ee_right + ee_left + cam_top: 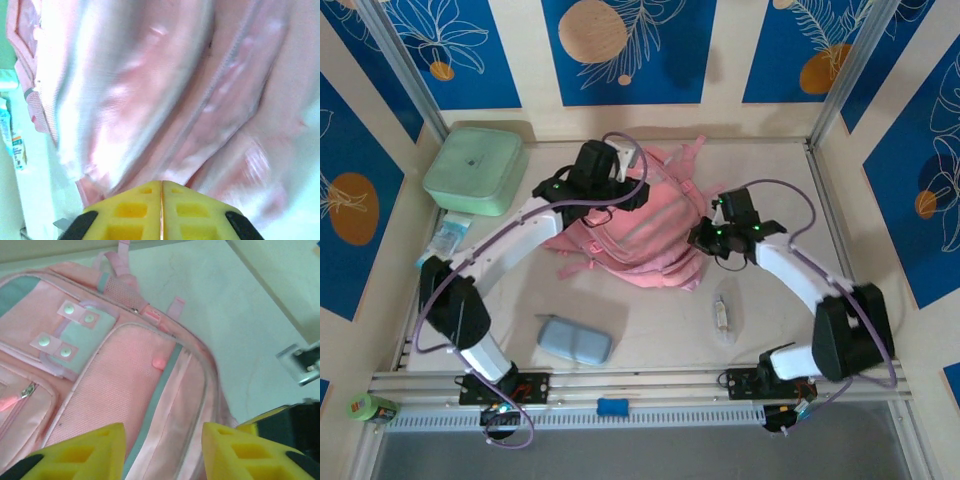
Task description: Pack books, pencil case, and school supplies into a backpack
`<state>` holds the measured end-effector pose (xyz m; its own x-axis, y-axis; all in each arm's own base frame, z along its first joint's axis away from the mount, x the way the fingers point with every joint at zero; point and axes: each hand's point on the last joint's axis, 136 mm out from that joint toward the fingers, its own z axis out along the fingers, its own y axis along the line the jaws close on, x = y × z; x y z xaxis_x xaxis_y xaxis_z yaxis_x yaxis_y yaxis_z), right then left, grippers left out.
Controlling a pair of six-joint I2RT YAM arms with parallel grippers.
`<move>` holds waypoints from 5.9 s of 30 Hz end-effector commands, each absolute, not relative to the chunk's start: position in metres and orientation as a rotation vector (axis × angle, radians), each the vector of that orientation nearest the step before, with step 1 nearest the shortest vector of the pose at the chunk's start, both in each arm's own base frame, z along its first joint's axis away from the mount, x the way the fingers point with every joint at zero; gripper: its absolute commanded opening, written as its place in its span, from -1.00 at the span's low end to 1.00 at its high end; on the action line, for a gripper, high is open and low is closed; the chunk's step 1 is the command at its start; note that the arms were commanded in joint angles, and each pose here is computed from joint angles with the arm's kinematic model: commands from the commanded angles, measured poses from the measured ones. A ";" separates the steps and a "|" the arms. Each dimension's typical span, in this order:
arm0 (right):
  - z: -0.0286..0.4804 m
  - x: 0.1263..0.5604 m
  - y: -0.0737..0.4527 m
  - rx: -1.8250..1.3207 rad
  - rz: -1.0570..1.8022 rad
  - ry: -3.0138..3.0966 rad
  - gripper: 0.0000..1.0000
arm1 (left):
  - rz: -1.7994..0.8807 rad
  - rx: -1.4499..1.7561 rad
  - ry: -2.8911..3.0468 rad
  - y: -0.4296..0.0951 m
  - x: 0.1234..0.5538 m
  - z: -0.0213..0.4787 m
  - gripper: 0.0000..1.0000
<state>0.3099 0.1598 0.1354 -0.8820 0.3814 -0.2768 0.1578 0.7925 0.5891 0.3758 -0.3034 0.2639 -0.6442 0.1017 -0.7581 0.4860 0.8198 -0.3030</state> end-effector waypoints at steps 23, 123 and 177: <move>0.106 0.235 0.249 0.076 0.870 2.801 -0.49 | -0.756 -0.765 2.338 -0.149 0.376 0.079 0.11; 0.096 0.266 0.213 -0.319 0.239 2.628 -0.10 | -0.999 -0.776 2.118 -0.247 0.336 0.168 -1.00; 0.102 0.237 0.308 -0.387 0.612 2.710 -1.00 | -1.026 -0.914 2.306 -0.249 0.311 0.112 0.45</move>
<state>0.2455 0.2917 0.0993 -0.9093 -0.1706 -0.3796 -0.2979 0.9037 0.3075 0.2923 -0.2428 0.1017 -0.7451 -0.6520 -0.1400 -0.3462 0.5576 -0.7544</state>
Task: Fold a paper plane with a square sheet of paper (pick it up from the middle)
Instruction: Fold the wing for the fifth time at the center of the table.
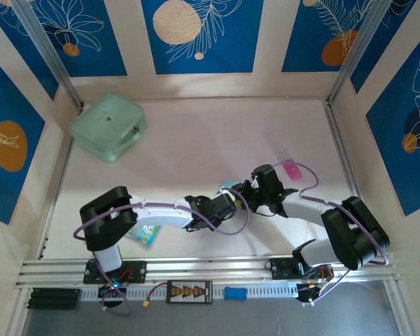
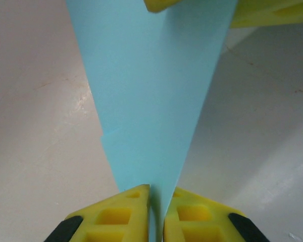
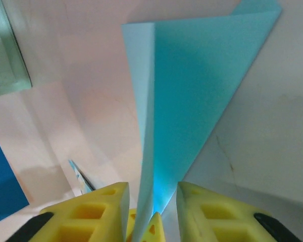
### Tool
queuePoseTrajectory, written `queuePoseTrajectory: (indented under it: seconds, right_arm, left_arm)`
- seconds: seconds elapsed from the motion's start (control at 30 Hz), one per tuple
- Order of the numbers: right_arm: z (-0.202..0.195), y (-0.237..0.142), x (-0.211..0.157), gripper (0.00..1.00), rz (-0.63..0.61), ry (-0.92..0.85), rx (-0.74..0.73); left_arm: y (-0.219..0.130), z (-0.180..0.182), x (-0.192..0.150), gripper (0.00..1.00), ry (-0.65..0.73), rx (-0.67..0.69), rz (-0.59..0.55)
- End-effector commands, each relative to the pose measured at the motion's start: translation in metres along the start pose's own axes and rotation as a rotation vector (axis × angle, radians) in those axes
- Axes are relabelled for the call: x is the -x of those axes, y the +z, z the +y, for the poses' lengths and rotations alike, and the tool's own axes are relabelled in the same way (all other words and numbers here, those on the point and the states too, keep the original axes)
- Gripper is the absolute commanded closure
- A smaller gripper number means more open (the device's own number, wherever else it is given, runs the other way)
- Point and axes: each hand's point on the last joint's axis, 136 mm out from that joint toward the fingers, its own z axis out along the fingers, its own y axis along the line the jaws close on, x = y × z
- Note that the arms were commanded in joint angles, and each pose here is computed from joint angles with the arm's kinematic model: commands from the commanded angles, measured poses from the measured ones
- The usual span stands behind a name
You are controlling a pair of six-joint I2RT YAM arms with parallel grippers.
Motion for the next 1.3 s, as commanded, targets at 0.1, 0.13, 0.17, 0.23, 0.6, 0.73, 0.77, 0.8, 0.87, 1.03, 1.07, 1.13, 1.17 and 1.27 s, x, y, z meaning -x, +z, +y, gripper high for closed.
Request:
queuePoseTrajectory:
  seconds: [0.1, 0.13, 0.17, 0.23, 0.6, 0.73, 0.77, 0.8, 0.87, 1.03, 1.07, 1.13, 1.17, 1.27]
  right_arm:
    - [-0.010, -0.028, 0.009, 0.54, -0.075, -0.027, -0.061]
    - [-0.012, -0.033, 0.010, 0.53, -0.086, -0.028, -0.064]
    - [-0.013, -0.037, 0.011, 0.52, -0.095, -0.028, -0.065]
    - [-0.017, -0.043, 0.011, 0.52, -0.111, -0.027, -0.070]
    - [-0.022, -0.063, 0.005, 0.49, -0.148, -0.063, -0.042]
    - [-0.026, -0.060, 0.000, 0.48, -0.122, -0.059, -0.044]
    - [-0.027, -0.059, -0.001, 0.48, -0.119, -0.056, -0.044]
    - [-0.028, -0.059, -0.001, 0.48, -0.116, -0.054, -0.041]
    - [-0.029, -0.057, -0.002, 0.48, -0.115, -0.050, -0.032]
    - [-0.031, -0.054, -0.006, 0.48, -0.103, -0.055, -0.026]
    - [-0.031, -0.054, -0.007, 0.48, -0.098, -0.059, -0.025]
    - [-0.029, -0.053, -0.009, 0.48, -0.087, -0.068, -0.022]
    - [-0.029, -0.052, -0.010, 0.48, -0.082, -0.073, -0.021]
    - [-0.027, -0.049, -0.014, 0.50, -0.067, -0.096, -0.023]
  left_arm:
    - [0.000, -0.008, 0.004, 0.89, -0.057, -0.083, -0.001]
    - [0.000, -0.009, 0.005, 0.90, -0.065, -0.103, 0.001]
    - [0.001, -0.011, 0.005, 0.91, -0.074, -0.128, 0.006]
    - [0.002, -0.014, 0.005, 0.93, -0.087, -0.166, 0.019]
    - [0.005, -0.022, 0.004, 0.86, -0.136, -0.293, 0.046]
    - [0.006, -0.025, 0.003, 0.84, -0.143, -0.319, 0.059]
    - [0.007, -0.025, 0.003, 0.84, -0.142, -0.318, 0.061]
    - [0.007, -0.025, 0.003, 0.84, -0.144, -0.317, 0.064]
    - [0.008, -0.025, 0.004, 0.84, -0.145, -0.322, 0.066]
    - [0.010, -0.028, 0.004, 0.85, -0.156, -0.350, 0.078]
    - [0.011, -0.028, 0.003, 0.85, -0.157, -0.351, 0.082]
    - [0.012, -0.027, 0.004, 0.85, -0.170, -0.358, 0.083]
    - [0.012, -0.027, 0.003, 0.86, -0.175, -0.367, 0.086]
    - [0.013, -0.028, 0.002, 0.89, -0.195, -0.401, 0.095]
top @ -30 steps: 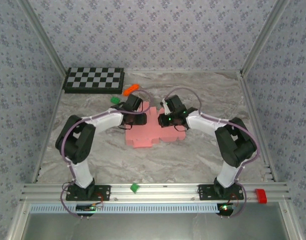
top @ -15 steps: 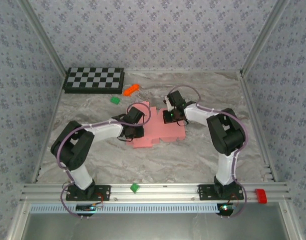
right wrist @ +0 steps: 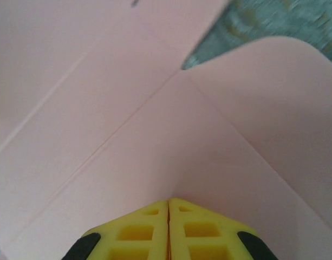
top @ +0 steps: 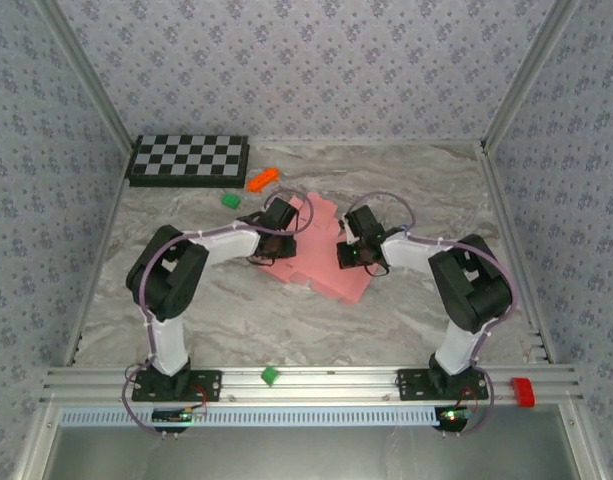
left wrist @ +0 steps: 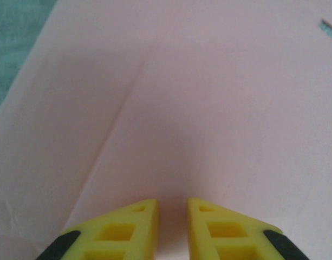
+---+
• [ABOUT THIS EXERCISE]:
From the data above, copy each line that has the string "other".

• [EXERCISE RESPONSE]:
- Axes are relabelled for the call: x is the -x of those axes, y the +z, z the +y, for the poses' lengths and rotations alike, and the tool's own axes are relabelled in the same way (all other words and numbers here, those on the point and the states too, keep the original axes)
- A smaller gripper number means more open (the device's own number, wherever else it is given, runs the other way)

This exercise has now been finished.